## Problem details
Repeat each record exactly. Any picture gets left out.

-- Task inputs follows --

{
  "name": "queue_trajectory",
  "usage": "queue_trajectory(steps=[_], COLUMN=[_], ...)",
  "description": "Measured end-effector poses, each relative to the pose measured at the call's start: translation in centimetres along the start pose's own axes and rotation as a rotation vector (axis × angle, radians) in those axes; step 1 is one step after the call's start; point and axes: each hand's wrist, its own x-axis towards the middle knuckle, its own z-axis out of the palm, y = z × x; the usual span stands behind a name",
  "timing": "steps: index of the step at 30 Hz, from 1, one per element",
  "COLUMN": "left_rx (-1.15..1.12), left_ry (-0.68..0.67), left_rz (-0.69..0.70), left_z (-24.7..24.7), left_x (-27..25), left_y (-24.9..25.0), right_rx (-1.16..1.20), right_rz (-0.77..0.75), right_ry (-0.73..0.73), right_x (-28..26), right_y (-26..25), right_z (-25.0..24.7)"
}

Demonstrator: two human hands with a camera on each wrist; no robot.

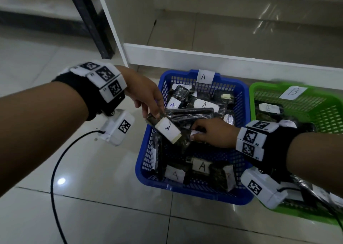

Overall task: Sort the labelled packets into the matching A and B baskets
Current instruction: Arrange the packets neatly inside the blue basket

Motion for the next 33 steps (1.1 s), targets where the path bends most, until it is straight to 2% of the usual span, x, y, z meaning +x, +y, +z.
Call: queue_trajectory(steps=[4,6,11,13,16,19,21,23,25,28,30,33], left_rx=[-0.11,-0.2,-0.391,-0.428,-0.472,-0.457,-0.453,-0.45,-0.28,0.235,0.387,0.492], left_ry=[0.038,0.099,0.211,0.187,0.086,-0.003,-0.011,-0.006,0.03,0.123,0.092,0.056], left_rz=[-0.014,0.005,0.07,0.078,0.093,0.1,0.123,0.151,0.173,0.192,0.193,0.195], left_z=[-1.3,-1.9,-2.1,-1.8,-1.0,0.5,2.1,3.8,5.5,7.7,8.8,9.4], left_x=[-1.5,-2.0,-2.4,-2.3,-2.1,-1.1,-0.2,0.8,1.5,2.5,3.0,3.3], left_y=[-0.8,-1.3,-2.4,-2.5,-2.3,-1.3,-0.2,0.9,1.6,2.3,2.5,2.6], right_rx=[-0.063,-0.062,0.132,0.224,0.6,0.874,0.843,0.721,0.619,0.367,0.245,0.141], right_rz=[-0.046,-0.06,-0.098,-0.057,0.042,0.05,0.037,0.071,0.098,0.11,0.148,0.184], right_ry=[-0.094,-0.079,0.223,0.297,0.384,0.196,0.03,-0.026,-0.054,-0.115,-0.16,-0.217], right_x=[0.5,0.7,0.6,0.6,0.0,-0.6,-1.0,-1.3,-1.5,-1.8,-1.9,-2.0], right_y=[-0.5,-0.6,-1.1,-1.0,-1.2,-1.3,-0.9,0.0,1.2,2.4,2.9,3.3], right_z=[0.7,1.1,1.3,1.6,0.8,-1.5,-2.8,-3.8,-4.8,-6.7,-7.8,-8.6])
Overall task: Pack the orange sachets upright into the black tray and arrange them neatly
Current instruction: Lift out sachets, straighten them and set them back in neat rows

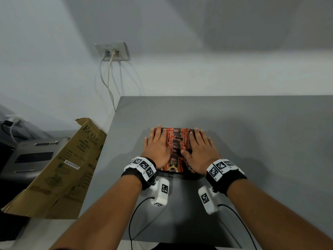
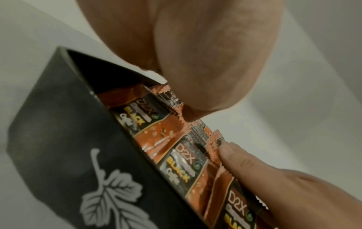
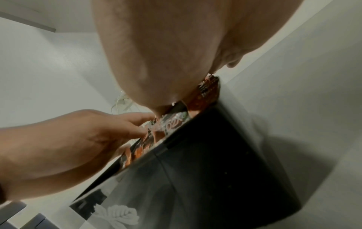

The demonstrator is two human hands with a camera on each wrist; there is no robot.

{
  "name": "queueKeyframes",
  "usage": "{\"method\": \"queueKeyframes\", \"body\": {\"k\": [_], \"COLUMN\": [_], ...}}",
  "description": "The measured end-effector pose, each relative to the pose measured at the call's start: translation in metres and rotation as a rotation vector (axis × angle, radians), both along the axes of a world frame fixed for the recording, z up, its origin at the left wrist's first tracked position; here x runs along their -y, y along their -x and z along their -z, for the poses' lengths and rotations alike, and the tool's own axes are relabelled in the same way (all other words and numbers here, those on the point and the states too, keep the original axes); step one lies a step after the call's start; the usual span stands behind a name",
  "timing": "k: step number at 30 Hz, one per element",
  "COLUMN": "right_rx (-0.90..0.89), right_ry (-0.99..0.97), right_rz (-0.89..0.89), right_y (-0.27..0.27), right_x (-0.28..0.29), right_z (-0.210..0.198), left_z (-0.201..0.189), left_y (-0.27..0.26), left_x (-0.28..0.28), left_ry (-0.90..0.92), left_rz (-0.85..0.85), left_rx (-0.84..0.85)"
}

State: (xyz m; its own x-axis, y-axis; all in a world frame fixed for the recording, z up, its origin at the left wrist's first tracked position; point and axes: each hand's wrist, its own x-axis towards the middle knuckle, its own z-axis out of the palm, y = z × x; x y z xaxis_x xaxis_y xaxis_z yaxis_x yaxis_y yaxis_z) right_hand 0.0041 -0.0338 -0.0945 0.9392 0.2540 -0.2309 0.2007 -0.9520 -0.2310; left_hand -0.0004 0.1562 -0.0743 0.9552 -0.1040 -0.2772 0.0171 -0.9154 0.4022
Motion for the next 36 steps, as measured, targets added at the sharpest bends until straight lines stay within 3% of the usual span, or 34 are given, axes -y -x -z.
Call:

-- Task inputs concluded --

## Written response
{
  "name": "queue_trajectory",
  "usage": "queue_trajectory(steps=[_], COLUMN=[_], ...)",
  "description": "Measured end-effector poses, each relative to the pose measured at the call's start: translation in centimetres along the start pose's own axes and rotation as a rotation vector (axis × angle, radians) in those axes; step 1 is one step after the call's start; point and axes: each hand's wrist, its own x-axis towards the middle knuckle, its own z-axis out of the palm, y = z × x; the usual span stands behind a name",
  "timing": "steps: index of the step at 30 Hz, from 1, one per element",
  "COLUMN": "left_rx (-1.15..1.12), left_ry (-0.68..0.67), left_rz (-0.69..0.70), left_z (-24.7..24.7), left_x (-27..25), left_y (-24.9..25.0), right_rx (-1.16..1.20), right_rz (-0.77..0.75), right_ry (-0.73..0.73), right_x (-28..26), right_y (-26..25), right_z (-25.0..24.7)"
}

Demonstrator: two human hands with a camera on each wrist; no robot.


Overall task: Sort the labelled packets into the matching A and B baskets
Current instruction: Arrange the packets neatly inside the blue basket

Motion for the next 33 steps (1.1 s), targets where the path bends most, until it is straight to 2% of the usual span, x, y, z meaning +x, +y, +z.
Call: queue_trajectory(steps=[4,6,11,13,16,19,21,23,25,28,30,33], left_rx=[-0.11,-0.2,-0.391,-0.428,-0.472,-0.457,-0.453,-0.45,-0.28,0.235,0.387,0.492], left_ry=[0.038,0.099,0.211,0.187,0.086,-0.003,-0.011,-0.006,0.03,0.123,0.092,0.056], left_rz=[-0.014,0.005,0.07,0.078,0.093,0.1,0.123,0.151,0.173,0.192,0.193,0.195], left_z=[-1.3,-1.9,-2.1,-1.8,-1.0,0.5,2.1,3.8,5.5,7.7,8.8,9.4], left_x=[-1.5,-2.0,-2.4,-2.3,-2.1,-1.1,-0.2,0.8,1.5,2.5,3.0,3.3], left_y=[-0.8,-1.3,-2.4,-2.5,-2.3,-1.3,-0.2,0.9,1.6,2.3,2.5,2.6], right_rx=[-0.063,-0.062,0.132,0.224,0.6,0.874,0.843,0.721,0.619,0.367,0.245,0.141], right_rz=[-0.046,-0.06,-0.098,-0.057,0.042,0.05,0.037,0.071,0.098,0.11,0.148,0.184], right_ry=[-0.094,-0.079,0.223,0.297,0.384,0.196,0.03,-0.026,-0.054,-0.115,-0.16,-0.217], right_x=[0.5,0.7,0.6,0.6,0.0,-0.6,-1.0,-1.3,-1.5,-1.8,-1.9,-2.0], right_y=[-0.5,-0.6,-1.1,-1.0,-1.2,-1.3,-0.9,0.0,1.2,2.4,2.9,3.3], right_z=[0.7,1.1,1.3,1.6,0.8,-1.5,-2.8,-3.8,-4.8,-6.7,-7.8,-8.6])
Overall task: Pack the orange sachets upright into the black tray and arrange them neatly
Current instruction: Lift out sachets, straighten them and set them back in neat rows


The demonstrator is two human hands with a camera on each wrist; there is no robot.

{
  "name": "queueKeyframes",
  "usage": "{\"method\": \"queueKeyframes\", \"body\": {\"k\": [_], \"COLUMN\": [_], ...}}",
  "description": "The measured end-effector pose, each relative to the pose measured at the call's start: translation in metres and rotation as a rotation vector (axis × angle, radians), both along the axes of a world frame fixed for the recording, z up, its origin at the left wrist's first tracked position; here x runs along their -y, y along their -x and z along their -z, for the poses' lengths and rotations alike, and the tool's own axes are relabelled in the same way (all other words and numbers here, those on the point and the states too, keep the original axes); step one lies a step after the call's start; the usual span stands behind a name",
  "timing": "k: step number at 30 Hz, one per element",
  "COLUMN": "right_rx (-0.90..0.89), right_ry (-0.99..0.97), right_rz (-0.89..0.89), right_y (-0.27..0.27), right_x (-0.28..0.29), right_z (-0.210..0.198), left_z (-0.201..0.189), left_y (-0.27..0.26), left_x (-0.28..0.28), left_ry (-0.90..0.92), left_rz (-0.85..0.85), left_rx (-0.84..0.85)"
}

State: (xyz m; its own x-axis, y-axis; all in a world frame fixed for the recording, z up, its origin at the left wrist's first tracked position; point and axes: each hand's wrist, its own x-axis towards the middle knuckle, its own z-axis out of the palm, y = z × x; x y z xaxis_x xaxis_y xaxis_z yaxis_x yaxis_y yaxis_z) right_hand 0.0041 -0.0338 -0.0945 0.9392 0.2540 -0.2309 0.2007 -0.9520 -0.2310; left_hand -0.0004 0.1562 -0.0743 0.9552 -0.1040 -0.2772 0.0171 -0.9154 0.4022
Motion for the next 36 steps, as measured, targets added at the sharpest bends until straight lines stay within 3% of the usual span, or 34 are given, axes -y -x -z.
Call:

No further answer is expected.